• _Records for the exercise_:
---------------
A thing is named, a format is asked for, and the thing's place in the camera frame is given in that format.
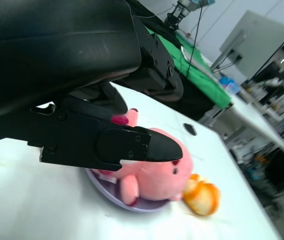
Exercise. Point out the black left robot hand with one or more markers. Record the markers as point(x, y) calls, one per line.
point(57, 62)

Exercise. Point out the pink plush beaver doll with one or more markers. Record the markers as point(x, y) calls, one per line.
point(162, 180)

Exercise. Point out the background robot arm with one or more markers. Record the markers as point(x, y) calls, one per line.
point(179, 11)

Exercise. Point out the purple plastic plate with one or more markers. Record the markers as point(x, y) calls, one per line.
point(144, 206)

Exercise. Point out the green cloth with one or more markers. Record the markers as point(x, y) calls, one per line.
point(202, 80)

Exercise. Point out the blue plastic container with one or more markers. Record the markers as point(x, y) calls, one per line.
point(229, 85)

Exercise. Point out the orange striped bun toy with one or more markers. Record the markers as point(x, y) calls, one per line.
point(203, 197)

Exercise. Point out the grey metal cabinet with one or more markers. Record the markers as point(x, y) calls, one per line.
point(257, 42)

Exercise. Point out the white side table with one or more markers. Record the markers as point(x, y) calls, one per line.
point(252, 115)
---------------
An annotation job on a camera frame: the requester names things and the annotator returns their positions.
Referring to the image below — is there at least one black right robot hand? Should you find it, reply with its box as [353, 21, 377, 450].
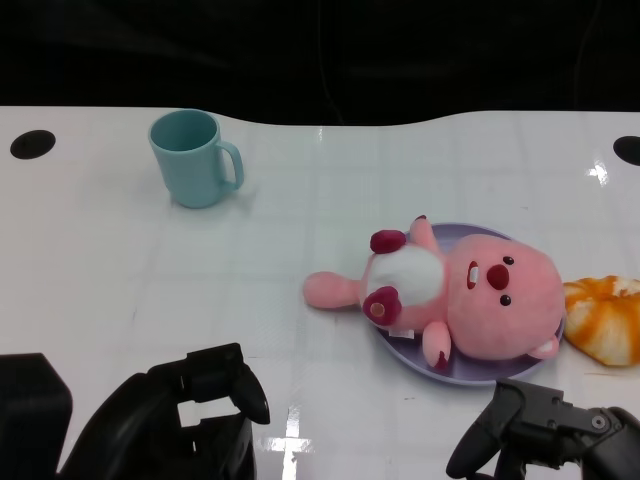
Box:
---------------
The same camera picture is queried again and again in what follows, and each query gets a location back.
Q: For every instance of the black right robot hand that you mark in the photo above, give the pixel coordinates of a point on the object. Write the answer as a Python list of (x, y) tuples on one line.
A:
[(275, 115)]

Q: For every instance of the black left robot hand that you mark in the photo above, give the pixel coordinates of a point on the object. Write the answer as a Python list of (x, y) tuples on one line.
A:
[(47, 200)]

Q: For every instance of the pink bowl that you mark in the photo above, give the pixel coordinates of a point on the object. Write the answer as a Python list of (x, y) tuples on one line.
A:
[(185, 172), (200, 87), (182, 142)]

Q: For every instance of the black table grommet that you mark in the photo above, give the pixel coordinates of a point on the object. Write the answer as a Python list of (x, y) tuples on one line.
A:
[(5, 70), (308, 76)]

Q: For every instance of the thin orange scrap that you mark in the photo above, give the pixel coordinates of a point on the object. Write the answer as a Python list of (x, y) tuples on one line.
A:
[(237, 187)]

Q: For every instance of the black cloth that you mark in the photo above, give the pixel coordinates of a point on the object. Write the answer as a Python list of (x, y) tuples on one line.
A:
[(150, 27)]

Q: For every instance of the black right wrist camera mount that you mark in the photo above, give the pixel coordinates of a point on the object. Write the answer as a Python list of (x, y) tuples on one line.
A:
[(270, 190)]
---------------
• _What you will do_: Find the string "right" in the entries above and return each line that holds it.

• _Response area_:
Referring to the image below — is there at least one black right robot hand? Should you find it, reply with its box as [353, 21, 377, 450].
Q: For every instance of the black right robot hand that you mark in the photo above, give the pixel coordinates of a point on the object. Write the answer as a Python list of (x, y) tuples on one line.
Q: For every instance of the black right wrist camera mount that you mark in the photo above, give the pixel coordinates of a point on the object. Write the answer as a Python list of (x, y) tuples on one line.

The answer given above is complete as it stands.